(Information provided begins)

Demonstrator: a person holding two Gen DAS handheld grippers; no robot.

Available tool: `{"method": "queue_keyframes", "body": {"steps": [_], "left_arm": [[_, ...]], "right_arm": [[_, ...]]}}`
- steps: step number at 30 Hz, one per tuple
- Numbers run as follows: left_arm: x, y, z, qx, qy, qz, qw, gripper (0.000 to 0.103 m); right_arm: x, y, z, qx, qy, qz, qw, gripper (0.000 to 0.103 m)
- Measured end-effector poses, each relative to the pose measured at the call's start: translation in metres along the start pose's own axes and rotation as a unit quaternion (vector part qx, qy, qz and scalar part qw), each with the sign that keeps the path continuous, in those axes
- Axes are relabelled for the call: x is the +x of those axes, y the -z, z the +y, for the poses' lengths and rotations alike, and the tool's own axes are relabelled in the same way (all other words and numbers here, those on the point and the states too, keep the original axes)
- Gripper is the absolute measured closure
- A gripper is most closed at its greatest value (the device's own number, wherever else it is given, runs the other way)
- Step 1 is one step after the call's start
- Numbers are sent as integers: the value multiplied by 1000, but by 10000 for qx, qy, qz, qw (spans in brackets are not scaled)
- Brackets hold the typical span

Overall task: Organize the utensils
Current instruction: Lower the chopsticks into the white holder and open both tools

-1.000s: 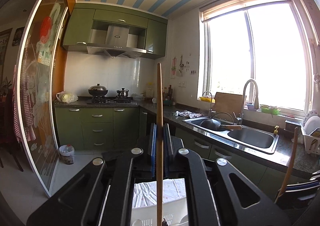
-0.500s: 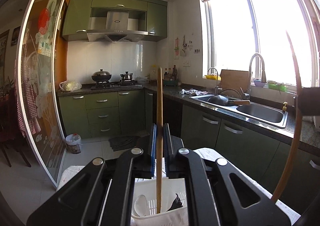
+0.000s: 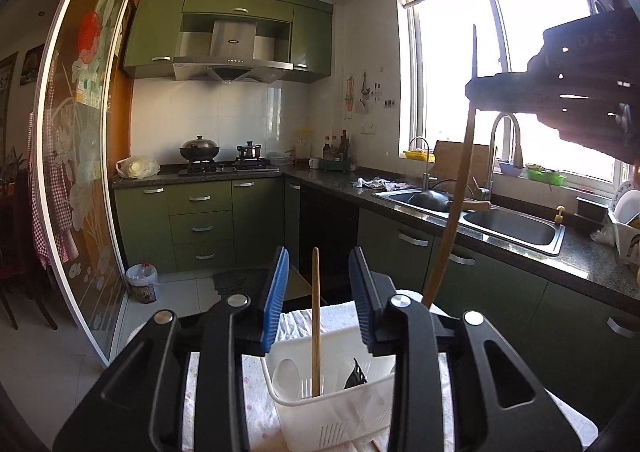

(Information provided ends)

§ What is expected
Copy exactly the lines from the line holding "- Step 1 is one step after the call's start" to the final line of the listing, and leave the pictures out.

§ Written answer
- Step 1 is one step after the call's start
- Numbers are sent as integers: the value multiplied by 1000, but by 10000 for qx, qy, qz, qw (spans in brackets are not scaled)
- Brackets hold the typical span

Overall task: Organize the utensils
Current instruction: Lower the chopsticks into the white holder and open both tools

-1.000s: 
-0.500s: 
+0.000s: 

That completes the output.